The streets have been flooded this summer with California-bred, Big Union ballot initiatives.  Although we celebrated a big win when the disastrous “Clean Elections” initiative failed to gather enough signatures, two others were filed at the deadline: the Minimum Wage Initiative, and a measure that seeks to cap the pay of hospital executives. Both submitted over 250,000 union bought signatures.

What is the impetus behind the Hospital Executive Compensation Act?
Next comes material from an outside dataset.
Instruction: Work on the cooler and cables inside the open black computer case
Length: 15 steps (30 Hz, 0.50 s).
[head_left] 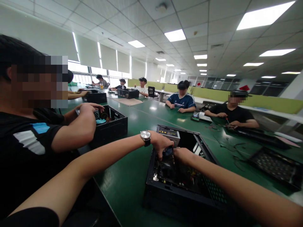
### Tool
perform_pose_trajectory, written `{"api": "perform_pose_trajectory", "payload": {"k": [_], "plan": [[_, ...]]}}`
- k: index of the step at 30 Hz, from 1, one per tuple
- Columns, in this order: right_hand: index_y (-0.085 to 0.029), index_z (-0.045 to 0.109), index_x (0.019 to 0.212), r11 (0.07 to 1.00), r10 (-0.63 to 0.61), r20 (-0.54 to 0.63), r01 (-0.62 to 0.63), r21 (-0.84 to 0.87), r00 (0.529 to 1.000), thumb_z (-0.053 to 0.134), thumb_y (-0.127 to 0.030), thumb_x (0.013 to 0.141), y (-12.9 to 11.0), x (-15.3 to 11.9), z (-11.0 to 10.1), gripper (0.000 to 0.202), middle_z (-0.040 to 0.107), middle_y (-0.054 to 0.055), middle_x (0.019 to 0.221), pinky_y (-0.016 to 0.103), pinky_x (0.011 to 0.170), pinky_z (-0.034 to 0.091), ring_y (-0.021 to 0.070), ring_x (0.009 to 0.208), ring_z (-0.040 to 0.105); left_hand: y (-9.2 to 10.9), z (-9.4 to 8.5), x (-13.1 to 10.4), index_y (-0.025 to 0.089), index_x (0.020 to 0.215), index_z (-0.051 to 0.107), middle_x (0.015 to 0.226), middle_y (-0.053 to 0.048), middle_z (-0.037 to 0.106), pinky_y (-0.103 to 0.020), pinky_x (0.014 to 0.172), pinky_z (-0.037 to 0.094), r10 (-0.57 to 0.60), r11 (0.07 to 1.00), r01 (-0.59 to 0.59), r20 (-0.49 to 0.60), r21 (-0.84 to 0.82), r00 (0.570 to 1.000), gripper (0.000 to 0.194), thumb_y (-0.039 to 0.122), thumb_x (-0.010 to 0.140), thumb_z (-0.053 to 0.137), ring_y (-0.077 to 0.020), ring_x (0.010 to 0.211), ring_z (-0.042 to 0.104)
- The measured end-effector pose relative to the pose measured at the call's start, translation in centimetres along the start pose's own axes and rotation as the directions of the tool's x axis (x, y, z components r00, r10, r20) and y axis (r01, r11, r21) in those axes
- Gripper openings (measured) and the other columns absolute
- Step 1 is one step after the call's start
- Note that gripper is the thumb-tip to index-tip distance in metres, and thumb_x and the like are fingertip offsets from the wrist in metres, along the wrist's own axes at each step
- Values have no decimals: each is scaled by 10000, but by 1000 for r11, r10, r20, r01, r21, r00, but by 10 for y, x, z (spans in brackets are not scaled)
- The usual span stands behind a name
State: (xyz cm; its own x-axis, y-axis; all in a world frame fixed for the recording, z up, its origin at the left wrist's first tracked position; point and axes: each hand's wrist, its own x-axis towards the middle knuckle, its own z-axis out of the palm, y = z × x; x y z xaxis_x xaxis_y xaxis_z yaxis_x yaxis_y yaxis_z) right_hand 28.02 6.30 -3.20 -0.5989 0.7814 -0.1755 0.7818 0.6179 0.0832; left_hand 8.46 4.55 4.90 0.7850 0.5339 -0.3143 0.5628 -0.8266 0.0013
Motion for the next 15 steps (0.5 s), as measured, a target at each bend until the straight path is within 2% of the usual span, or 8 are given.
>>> {"api": "perform_pose_trajectory", "payload": {"k": [2,4,8,10,12,13,15], "plan": [[-154,685,1006,993,60,38,-56,-106,997,689,-256,937,16,-12,-13,123,693,53,1087,442,920,546,213,1036,659,5,2,11,175,1265,497,1250,-126,642,-382,910,511,-17,999,15,57,31,998,800,335,569,857,-304,1075,635],[-143,685,981,982,104,27,-98,-160,994,703,-199,911,29,-23,-24,91,693,59,1086,452,937,530,227,1063,650,9,4,25,183,1235,534,1242,-123,654,-387,903,521,-32,998,28,65,65,997,797,297,520,868,-315,1081,637],[-102,696,1029,978,134,-107,-149,-143,985,633,-37,839,34,-35,-44,210,693,168,1118,403,939,495,292,1124,636,17,15,53,161,1209,570,1280,-196,631,-476,921,516,-100,987,101,-12,126,995,740,294,539,855,-375,1142,606],[-88,675,1142,981,154,-198,-174,-86,968,613,-82,833,29,-43,-53,315,698,197,1122,370,912,498,305,1111,650,21,22,64,150,1159,599,1272,-224,632,-517,967,479,-109,984,111,-27,138,994,626,324,600,819,-395,1211,560],[-115,599,1310,984,168,-262,-177,-10,950,574,-203,884,26,-61,-57,435,727,149,1089,331,867,521,270,1041,688,23,28,73,159,1115,628,1241,-213,655,-517,1022,434,-104,985,107,-33,138,994,518,343,655,779,-380,1253,532],[-148,561,1369,984,178,-308,-168,60,935,542,-281,915,28,-75,-55,474,738,118,1079,318,845,534,253,1010,701,23,29,76,173,1121,636,1246,-193,661,-512,1051,409,-99,986,102,-35,134,995,494,348,676,762,-365,1267,525],[-236,531,1414,959,240,-438,-141,246,866,442,-448,966,40,-113,-39,504,744,76,1107,319,808,558,245,981,713,22,26,75,205,1213,624,1354,-150,617,-509,1103,357,-88,988,93,-48,123,995,553,360,697,751,-347,1329,484]]}}
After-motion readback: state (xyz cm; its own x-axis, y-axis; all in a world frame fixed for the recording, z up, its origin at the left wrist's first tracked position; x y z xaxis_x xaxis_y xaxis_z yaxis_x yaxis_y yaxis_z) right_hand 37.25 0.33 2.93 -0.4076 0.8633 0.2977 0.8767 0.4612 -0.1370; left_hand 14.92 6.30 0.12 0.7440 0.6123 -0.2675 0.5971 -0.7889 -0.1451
The main driver/funder is the Service Employees International Union – United Healthcare Workers West (SEIU-UWW) out of California.  They have led an effort of ballot initiatives and legislation over the past five years in several states to cap executive pay at hospitals.  After losing a court case in El Camino County, California in 2013, where their ballot measure was ruled unconstitutional, the big union group has brought their bad ideas to Arizona.
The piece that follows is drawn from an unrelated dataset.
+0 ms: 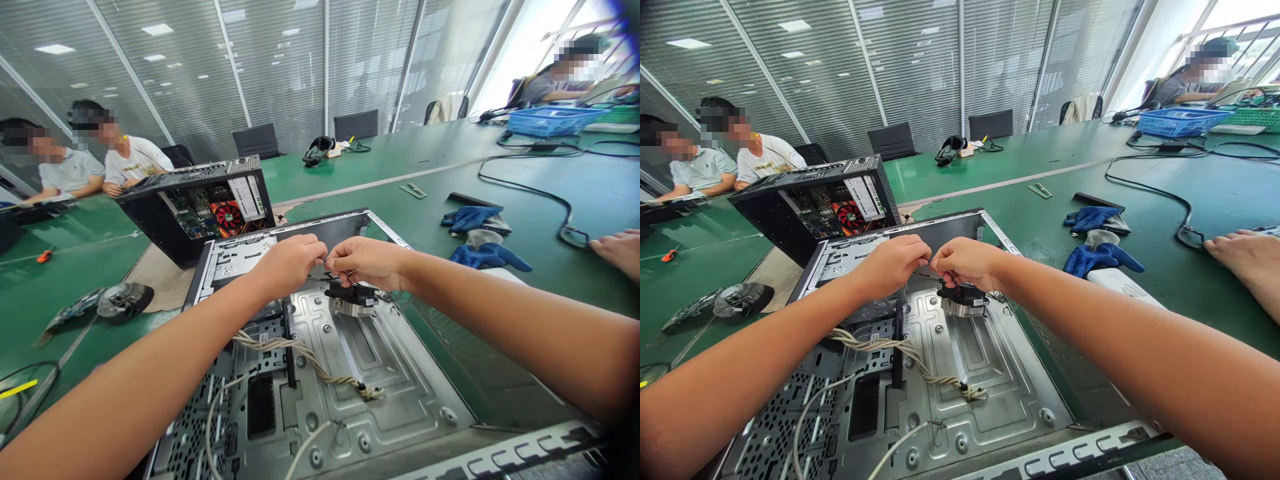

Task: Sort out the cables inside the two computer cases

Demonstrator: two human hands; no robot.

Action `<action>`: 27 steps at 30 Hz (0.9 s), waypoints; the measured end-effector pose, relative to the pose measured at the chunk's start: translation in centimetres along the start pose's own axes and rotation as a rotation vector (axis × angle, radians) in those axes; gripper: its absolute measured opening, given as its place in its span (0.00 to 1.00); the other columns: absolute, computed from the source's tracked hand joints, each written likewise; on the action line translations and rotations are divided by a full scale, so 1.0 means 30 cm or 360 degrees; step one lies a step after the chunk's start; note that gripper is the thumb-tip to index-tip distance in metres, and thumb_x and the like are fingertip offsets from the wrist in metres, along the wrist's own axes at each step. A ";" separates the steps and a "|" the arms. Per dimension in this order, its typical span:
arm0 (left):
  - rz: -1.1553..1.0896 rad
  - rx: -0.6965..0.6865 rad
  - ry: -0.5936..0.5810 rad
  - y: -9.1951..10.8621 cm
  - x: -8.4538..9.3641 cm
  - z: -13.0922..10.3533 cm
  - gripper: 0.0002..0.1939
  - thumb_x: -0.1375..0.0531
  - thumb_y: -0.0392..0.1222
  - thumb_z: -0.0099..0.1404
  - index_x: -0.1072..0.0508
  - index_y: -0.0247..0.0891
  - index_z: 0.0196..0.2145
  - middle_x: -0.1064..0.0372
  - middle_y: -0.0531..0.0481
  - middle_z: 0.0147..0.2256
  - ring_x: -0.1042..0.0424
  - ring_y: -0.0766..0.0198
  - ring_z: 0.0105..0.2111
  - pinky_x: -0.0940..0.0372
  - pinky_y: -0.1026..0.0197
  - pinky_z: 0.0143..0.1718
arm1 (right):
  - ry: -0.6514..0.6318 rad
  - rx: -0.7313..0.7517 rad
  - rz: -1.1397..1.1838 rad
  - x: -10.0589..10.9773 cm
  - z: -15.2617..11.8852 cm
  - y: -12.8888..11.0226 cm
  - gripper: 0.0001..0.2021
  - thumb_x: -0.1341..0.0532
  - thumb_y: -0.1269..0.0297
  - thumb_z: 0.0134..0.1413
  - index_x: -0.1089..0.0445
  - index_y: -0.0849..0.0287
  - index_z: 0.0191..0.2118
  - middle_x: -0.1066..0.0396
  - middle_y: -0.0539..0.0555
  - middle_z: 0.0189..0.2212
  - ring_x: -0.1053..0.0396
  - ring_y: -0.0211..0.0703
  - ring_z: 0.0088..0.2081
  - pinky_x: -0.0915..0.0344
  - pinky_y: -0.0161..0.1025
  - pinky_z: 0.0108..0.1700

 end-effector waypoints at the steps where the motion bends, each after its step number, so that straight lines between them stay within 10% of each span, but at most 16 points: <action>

Proponents argue hospitals receive enormous public subsidies, some in the way of property, income, and sales taxes exemptions, as well as by compensation through Medicaid and Medicare patients.  Therefore, they ought to be able to prove they are providing more uncompensated care to the community than they are paying in salaries to top executives.

While there are a lot of problems associated with government subsidized medicine (the Club opposed Medicaid expansion in 2013), the fact is CEO compensation represents a fraction of the billions of dollars of these large hospital organizations’ total budget.  Their salaries are determined by the market of supply and demand and for non-profits generally by the 50th percentile of CEO compensation of all hospitals.  Many of these administrators are not only managing complex facilities with hundreds of beds and professional staff, but multiple hospitals as well.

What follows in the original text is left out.